As a substance, catalase was first discovered in 1811 by Louis Jacques Thénard, the discoverer of hydrogen peroxide. In 1900, Oscar Loew named this enzyme capable of degrading hydrogen peroxide “catalase”, and discovered that this enzyme exists in many plants and animals. In 1937, James B. Sumner crystallized catalase from bovine liver and obtained the molecular weight of the enzyme the following year. In 1969, the amino acid sequence of cattle catalase was solved. Then, in 1981, its three-dimensional structure was resolved.
Catalase exists in almost all living organisms. It is commonly found in breathing organisms, mainly in plant chloroplasts, mitochondria, endoplasmic reticulum, animal liver and red blood cells, and its enzymatic activity provides the body with an antioxidant defense mechanism.
Catalase is a new and functional enzyme preparation. Catalase is widely distributed in the biological world, almost from animals to plants, and even from humans to single-celled organisms.
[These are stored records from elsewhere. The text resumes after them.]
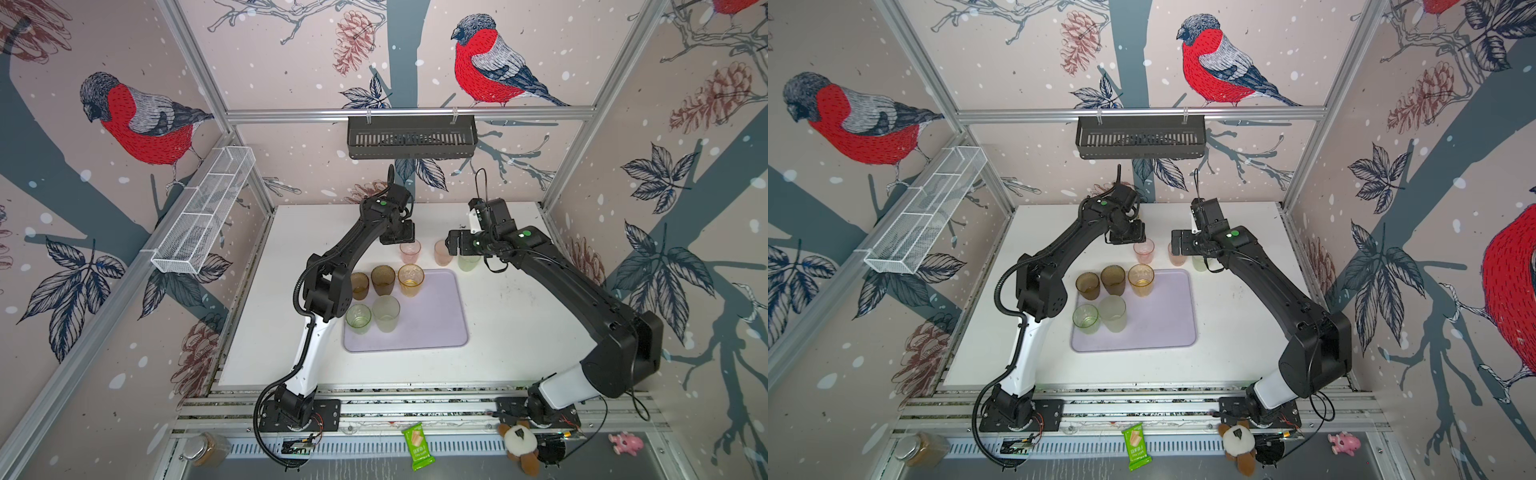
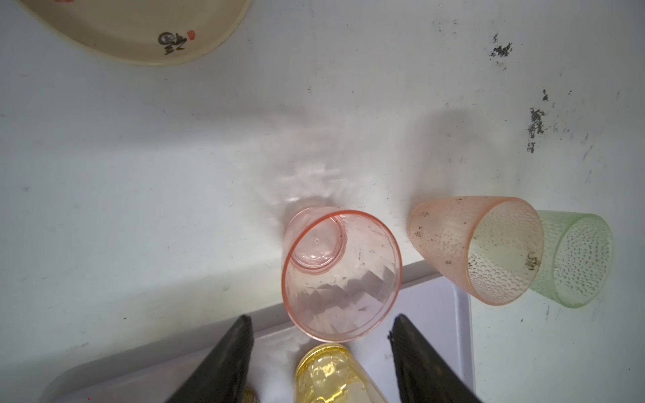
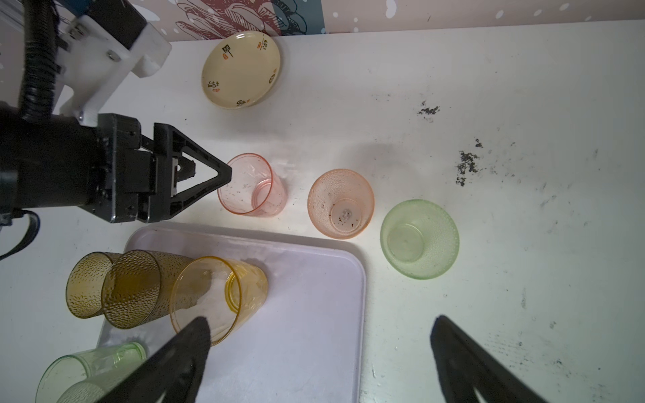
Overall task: Place the glasses into the tray
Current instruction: Pick up the glass from the top-center of the table.
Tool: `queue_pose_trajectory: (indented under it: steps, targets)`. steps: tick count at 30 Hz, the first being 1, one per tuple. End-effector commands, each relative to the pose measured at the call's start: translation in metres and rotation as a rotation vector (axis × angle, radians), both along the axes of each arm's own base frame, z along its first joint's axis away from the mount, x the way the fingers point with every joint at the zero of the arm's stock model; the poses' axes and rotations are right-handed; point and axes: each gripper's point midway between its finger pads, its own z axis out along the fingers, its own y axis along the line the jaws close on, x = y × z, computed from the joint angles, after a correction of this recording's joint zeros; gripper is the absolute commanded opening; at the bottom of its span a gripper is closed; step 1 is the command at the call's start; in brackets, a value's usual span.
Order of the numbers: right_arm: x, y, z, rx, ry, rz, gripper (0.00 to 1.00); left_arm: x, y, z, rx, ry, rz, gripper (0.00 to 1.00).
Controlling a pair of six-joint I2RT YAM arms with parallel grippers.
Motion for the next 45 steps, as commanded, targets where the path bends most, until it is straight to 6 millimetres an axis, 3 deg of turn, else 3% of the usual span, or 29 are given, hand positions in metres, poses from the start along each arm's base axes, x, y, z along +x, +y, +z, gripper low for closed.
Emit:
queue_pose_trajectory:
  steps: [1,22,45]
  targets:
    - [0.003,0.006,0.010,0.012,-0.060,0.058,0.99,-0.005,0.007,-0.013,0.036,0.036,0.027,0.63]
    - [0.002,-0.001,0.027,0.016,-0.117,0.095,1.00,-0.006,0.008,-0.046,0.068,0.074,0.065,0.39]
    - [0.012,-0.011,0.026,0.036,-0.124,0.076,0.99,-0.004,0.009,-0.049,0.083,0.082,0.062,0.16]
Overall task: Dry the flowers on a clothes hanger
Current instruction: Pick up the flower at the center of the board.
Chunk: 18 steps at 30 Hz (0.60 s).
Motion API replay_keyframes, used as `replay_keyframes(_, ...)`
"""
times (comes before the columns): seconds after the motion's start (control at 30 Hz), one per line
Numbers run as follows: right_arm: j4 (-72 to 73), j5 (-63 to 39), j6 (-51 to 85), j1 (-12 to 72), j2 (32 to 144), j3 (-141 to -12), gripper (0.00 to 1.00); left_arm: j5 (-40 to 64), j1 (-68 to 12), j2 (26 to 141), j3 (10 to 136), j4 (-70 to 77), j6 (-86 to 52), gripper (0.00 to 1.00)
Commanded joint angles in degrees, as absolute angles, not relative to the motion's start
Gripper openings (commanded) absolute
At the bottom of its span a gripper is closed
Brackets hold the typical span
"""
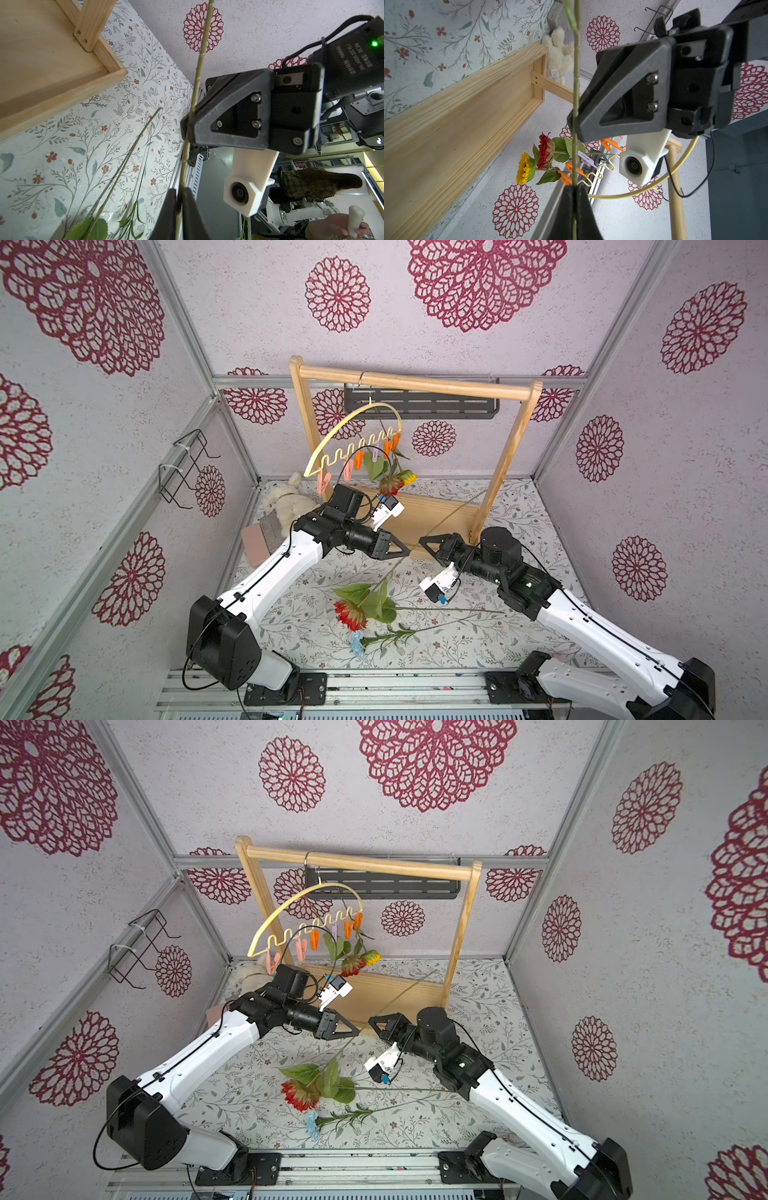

Catalase is a natural enemy of oxygen free radicals (reactive oxygen species, ROS) and mycotoxins (oxidizing cell membranes, proteins and nucleic acids). It is the number one killer of oxygen free radicals in the body, is the foundation of life and health, and is an active substance derived from living organisms, which can eliminate harmful substances produced by organisms in the metabolic process.
Catalase is regarded as the most magical enzyme in life sciences, and the garbage cleaning machine in the human body. By continuously supplementing the body with catalase, it has the special effects of detoxification, disease resistance, liver and kidney protection, protection and repair of gastrointestinal mucosa, increase of feed intake, and prevention of cell aging.
There are more than 40 kinds of enzymes in peroxisomes, and the types and proportions of oxidases contained in each peroxisome are different. But catalase is present in the peroxisomes of all cells, accounting for about 40% of the total amount of peroxisome enzymes.
The functions of various peroxisomes are different, but they all have the function of oxidizing multiple substrates, catalyzing the generation and decomposition of hydrogen peroxide. In the process of oxidizing the substrate, oxidase can reduce oxygen to peroxide, and catalase can reduce hydrogen peroxide to water. Therefore, the main function of peroxisomes in liver and kidney cells is to prevent excessive production of hydrogen peroxide, so as to avoid cell poisoning and protect cells.
The color of catalase is white to light brown powder, molecular weight is about 240KDa, isoelectric point is 5.2, α-helical structure, soluble in water, almost insoluble in organic solvents such as ethanol, chloroform and ether. The enzyme is ferroporinase, which contains 4 iron atoms in a molecule, and its functional group is heme.
Enzymatic antioxidants are an antioxidant enzyme contained in the body itself, while non-enzymatic antioxidants are a single-line supplement. Enzymes are involved in all metabolism, so the onset and absorption of enzymes are based on the body’s chemical reactions, and non-enzyme antioxidants have low bioavailability and need to be transformed in the body before they can be absorbed and utilized by the body. And most non-enzymatic antioxidants work by promoting the production of antioxidant enzymes in the body. With the same dosage of antioxidant enzymes and antioxidants, the effect of antioxidant enzymes is more than 1000 times higher than that of other antioxidants.